**THE DATA**
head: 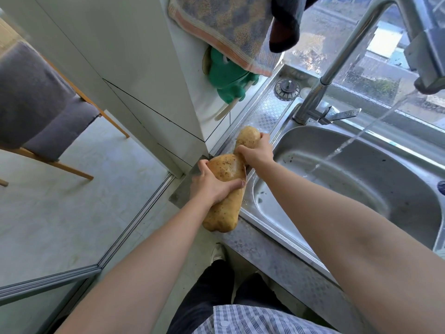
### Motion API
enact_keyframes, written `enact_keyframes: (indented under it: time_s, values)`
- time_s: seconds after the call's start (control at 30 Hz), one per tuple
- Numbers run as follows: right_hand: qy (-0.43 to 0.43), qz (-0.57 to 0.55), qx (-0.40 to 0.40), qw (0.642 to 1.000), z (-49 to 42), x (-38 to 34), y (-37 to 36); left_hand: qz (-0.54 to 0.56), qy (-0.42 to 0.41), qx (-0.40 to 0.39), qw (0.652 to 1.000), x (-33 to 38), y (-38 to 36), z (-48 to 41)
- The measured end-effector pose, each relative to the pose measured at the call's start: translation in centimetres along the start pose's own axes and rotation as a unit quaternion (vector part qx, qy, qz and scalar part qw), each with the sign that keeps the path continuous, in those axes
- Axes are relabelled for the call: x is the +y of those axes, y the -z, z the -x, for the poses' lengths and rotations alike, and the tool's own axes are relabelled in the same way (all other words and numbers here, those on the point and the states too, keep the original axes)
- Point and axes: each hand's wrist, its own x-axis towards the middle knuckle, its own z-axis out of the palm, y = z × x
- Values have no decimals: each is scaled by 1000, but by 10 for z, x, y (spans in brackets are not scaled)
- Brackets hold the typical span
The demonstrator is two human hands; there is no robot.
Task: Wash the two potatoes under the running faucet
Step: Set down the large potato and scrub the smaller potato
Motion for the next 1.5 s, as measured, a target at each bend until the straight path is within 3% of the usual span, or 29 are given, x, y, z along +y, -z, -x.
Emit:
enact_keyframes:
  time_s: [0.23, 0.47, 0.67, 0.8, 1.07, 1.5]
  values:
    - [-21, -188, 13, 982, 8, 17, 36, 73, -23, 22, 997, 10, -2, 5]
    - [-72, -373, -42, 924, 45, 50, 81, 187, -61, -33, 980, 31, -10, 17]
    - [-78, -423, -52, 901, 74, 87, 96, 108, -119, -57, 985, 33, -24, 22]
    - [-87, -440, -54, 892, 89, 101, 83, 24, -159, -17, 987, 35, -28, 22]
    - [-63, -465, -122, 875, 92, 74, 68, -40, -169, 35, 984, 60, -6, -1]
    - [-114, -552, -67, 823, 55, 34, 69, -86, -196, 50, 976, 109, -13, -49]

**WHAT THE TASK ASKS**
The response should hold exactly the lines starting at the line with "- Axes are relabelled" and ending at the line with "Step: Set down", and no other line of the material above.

**RESULT FOR THIS EXERCISE**
- Axes are relabelled for the call: x is the +y of those axes, y the -z, z the -x, for the poses' lengths and rotations alike, and the tool's own axes are relabelled in the same way (all other words and numbers here, those on the point and the states too, keep the original axes)
- Point and axes: each hand's wrist, its own x-axis towards the middle knuckle, its own z-axis out of the palm, y = z × x
- Values have no decimals: each is scaled by 1000, but by 10 for z, x, y (spans in brackets are not scaled)
- Brackets hold the typical span
The demonstrator is two human hands; there is no robot.
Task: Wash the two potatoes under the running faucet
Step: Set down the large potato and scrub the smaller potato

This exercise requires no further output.